Your instructions:
Working through the lines below, return each one that holds "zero".

Data provided:
====

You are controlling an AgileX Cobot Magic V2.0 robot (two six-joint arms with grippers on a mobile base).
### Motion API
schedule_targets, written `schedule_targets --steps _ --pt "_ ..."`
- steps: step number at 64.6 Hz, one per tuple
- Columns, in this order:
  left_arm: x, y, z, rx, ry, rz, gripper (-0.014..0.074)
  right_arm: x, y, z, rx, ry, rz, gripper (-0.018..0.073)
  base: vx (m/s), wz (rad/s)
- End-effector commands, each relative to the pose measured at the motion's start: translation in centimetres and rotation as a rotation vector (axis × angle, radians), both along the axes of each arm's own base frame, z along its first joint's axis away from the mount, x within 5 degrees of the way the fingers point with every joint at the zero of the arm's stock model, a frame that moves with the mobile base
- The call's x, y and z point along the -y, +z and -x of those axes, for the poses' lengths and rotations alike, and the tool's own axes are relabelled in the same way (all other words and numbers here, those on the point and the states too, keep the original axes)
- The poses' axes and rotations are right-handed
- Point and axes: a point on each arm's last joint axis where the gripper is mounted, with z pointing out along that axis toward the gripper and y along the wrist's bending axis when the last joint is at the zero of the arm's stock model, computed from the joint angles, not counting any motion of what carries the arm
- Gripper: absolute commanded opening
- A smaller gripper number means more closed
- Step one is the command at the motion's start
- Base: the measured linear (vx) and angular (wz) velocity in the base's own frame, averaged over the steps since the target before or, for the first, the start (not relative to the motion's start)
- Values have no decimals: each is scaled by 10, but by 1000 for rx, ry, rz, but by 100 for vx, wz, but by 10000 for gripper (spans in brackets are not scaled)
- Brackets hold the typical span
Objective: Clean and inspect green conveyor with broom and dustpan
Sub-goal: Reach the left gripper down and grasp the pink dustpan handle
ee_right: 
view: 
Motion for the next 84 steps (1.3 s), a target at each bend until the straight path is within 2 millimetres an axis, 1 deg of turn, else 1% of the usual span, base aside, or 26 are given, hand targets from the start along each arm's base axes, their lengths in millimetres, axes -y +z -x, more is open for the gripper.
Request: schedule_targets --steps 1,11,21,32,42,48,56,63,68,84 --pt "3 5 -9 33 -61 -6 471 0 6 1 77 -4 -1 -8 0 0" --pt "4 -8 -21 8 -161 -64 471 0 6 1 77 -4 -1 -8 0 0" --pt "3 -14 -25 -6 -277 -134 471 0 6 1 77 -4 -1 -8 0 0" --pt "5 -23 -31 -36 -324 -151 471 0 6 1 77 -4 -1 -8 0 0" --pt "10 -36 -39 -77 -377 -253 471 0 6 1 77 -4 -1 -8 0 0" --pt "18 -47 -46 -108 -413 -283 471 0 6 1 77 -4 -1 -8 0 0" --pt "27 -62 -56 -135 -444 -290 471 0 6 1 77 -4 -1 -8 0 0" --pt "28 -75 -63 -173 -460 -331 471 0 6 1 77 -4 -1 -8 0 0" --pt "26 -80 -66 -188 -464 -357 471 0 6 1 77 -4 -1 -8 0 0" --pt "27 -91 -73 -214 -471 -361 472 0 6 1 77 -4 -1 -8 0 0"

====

Your response:
- End-effector commands, each relative to the pose measured at the motion's start: translation in centimetres and rotation as a rotation vector (axis × angle, radians), both along the axes of each arm's own base frame, z along its first joint's axis away from the mount, x within 5 degrees of the way the fingers point with every joint at the zero of the arm's stock model, a frame that moves with the mobile base
- Point and axes: a point on each arm's last joint axis where the gripper is mounted, with z pointing out along that axis toward the gripper and y along the wrist's bending axis when the last joint is at the zero of the arm's stock model, computed from the joint angles, not counting any motion of what carries the arm

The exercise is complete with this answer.